The problem: Return the data in full, exactly as it was written.

━━━━━━━━

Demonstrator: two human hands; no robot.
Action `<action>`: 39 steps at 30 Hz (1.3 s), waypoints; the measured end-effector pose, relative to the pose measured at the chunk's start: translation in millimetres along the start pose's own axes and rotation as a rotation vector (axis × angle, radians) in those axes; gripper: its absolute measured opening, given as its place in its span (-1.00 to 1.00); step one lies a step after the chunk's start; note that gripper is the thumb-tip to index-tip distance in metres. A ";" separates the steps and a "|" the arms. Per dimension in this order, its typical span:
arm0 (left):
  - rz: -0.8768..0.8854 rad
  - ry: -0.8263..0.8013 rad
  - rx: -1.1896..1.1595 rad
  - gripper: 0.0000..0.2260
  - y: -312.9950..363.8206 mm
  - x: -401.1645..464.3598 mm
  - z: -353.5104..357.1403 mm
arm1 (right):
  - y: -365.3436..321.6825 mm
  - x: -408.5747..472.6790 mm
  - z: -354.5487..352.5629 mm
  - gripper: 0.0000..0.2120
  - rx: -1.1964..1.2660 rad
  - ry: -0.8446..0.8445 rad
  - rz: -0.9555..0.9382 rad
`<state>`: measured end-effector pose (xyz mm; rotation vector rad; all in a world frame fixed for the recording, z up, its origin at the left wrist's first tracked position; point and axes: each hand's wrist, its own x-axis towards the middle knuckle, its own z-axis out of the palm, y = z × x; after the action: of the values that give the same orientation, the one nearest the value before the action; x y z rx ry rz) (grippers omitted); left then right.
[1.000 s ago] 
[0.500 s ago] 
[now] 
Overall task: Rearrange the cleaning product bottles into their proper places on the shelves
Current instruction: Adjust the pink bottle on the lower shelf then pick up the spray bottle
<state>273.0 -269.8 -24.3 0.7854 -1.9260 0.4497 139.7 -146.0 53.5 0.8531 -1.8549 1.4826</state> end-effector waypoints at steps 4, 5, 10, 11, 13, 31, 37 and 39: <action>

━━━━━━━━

Your solution:
Demonstrator: two human hands; no robot.
Action `<action>`: 39 steps at 30 Hz (1.3 s), waypoints; the measured end-effector pose, relative to the pose measured at the chunk's start: translation in millimetres along the start pose's own axes and rotation as a rotation vector (axis × angle, radians) in those axes; gripper: its absolute measured opening, given as its place in its span (-1.00 to 1.00); step one lies a step after the chunk's start; note that gripper is the thumb-tip to index-tip distance in metres. A ";" separates the steps and a "|" the arms. Per dimension in this order, its typical span:
arm0 (left):
  - rz: -0.8768..0.8854 rad
  - ry: -0.8263..0.8013 rad
  - rx: -1.1896..1.1595 rad
  - gripper: 0.0000..0.2260
  - y: -312.9950..363.8206 mm
  - x: -401.1645..464.3598 mm
  - z: -353.5104..357.1403 mm
arm1 (right):
  - y: -365.3436..321.6825 mm
  - x: -408.5747..472.6790 mm
  - z: -354.5487..352.5629 mm
  - gripper: 0.0000..0.2120
  - rx: -1.1964..1.2660 rad
  - ry: -0.8446..0.8445 rad
  - rz: -0.9555..0.9382 rad
`<state>`: measured end-effector pose (xyz mm; rotation vector rad; all in a world frame fixed for the recording, z up, its origin at the left wrist's first tracked position; point and axes: each hand's wrist, its own x-axis towards the middle knuckle, its own z-axis out of the palm, y = z × x; after the action: of the values that give the same orientation, the one nearest the value before the action; x y z rx ry rz) (grippers omitted); left then right.
[1.000 s ago] 
[0.500 s ago] 
[now] 
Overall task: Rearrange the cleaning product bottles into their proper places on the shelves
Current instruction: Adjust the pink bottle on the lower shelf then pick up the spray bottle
<state>273.0 -269.8 -24.3 0.7854 -1.9260 0.4497 139.7 -146.0 53.5 0.8531 -1.8549 1.4826</state> end-effector waypoints at steps 4, 5, 10, 11, 13, 31, 37 and 39: <action>

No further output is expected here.